JOSÉ LUIS GARCÉS GONZÁLEZ.
Los caballos en fuga son un inmenso trueno que revienta a la distancia. Al principio, los perros callejeros les ladraban y pretendían morderlos en las patas. Qué ignorancia. Una misma noche siete murieron destripados. De su atrevimiento solo quedó un amasijo de cuero y pelos, pues el resto de cuerpo y vísceras fue disuelto entre la avalancha de cascos y tierra dura.
Hay un Caballo Mayor, un caballo blanco, que tiene los ojos de fuego y las crines altivas, que siempre va a la vanguardia. Los ojos son las puntas de dos tizones encendidos. “Tizones de vara de indio con los párpados abiertos”, se atrevió a poetizar Nicasio Fonseca, que a veces tenía sus raptos metafóricos, y que apenas se estaba recuperando de la tremenda desgracia familiar que recientemente había sufrido.
Mola Morales, que no era primeriza, y que se había codeado con muchas de las caras del dolor y del miedo, se atrevió la quinta noche a medio abrir la puerta y a escurrir el cuerpo para mirarlos de cerca. Solo alcanzó a ver y a sentir una ráfaga. Quedó privada en el acto y únicamente pudo volver en sí después de que le lavaron diez veces la cabeza en una batea que contenía una mezcla de alcohol, hojas de anamú, zumo de ajo y capitana de troja. Dos meses demoró Mola Morales con la nuca torcida hacia la izquierda.

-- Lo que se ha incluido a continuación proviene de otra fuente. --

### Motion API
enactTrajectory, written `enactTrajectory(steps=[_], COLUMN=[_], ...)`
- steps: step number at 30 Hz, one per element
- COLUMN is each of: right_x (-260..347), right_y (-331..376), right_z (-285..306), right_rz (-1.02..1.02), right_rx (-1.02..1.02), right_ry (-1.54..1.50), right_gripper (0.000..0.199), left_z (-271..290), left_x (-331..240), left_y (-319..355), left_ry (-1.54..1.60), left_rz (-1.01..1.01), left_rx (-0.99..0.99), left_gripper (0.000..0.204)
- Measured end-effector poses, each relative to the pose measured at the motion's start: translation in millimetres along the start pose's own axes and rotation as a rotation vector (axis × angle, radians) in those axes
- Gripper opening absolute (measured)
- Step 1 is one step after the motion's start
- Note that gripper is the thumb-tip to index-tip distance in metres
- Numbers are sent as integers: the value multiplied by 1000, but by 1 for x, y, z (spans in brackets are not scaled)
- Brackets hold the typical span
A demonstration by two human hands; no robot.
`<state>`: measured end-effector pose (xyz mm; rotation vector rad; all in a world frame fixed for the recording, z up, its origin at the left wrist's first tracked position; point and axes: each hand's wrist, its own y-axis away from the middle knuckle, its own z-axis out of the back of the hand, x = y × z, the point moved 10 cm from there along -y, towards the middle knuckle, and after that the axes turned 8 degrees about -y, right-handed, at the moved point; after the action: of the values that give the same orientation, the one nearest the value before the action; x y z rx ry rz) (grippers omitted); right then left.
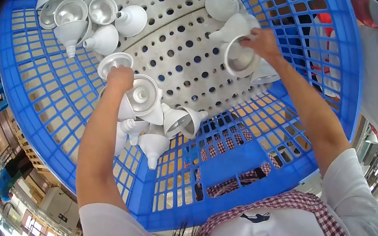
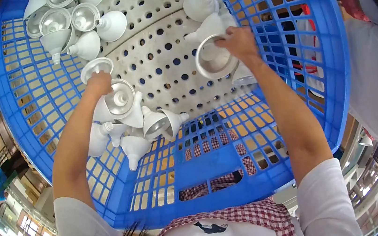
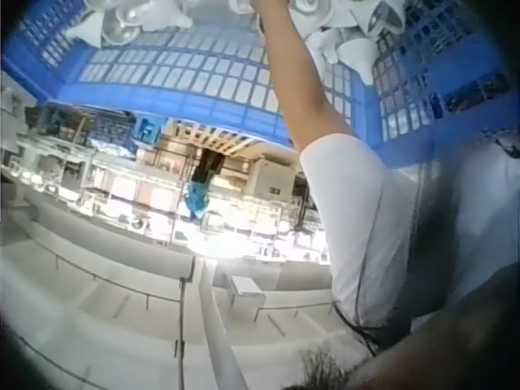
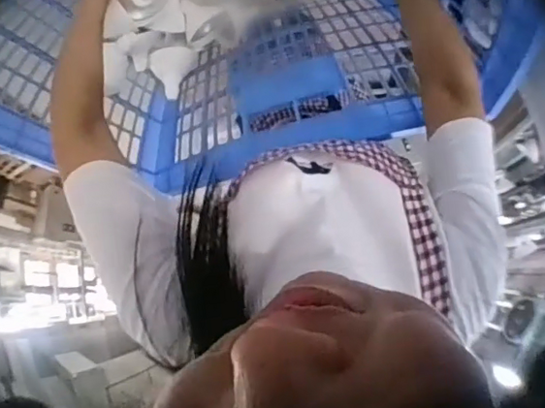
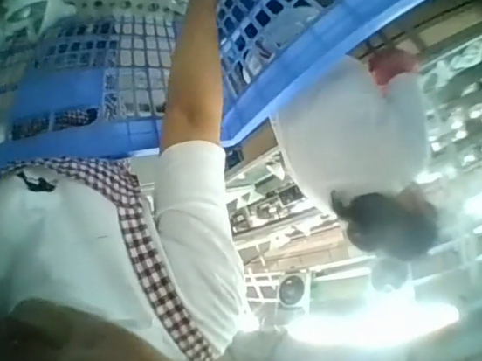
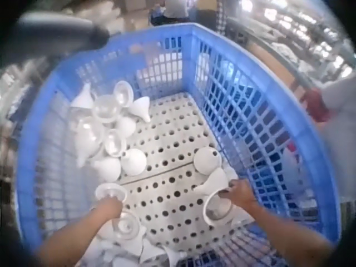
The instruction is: The person transfers lamp housings from a crate onto a workbench, inserts LED circuit boards into the housings by hand, and places the assembled fixtures onto a foam tray.
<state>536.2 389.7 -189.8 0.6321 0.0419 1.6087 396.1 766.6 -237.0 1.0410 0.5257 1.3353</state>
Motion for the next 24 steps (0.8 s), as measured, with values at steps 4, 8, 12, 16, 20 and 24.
enactTrajectory(steps=[4,8,12,16,20,24], right_x=[23,34,43,53,78,95], right_y=[9,-6,0,17,32,71], right_z=[-33,-30,-30,-15,27,97], right_rz=[54,34,119,130,210,327], right_rx=[17,54,168,208,166,-27], right_ry=[-245,-346,-214,-236,-224,-277], right_gripper=[42,37,32,34,32,31], left_z=[-30,-34,-32,-1,41,84], left_x=[11,-1,7,18,30,41], left_y=[-9,-28,-27,0,41,83], left_ry=[17,46,111,226,264,359], left_rz=[22,-35,16,42,9,-3], left_rx=[85,191,104,-212,-395,-517], left_gripper=[41,42,29,22,16,17])
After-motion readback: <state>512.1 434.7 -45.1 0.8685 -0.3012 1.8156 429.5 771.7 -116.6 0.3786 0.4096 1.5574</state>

Para muchos, los caballos no galopan: flotan. No se oyen, dicen. Si galoparan sobre los terrones de la calle se escucharía el golpe apresurado de los cascos. Mentira, se percibe terrible el estruendo. Decir lo contrario es pagarle reales al miedo. Los pocos que llegan de noche al pueblo oyen el trueno continuado que produce la estampida, y se quedan en las casas de la periferia esperando que pase el tiempo del espanto. Dos lunes en el mes, después de las seis de la tarde, el pueblo queda desierto. Aunque los caballos salen al filo de la medianoche, los muchachos y las mujeres evitan transitar por las pocas calles que alumbran los mechones clavados en estacas, o por algunas débiles bombillas que parecen dar, más que luz, una sombra siniestra.
Cuando se inició esta estampida, muchos creyeron que esos animales eran caballos fugados de una pesebrera vecina, o, de pronto, bestias escapadas de algún circo ambulante. Pero no, nadie tenía por esos alrededores tanta cantidad de caballos ni seleccionados de manera tan rigurosa. Y el único circo que por allí había pasado, era el de Ciriaco, una famélica agrupación de payasos cuyo máximo número era un chivo que brincaba por entre un falso aro de candela.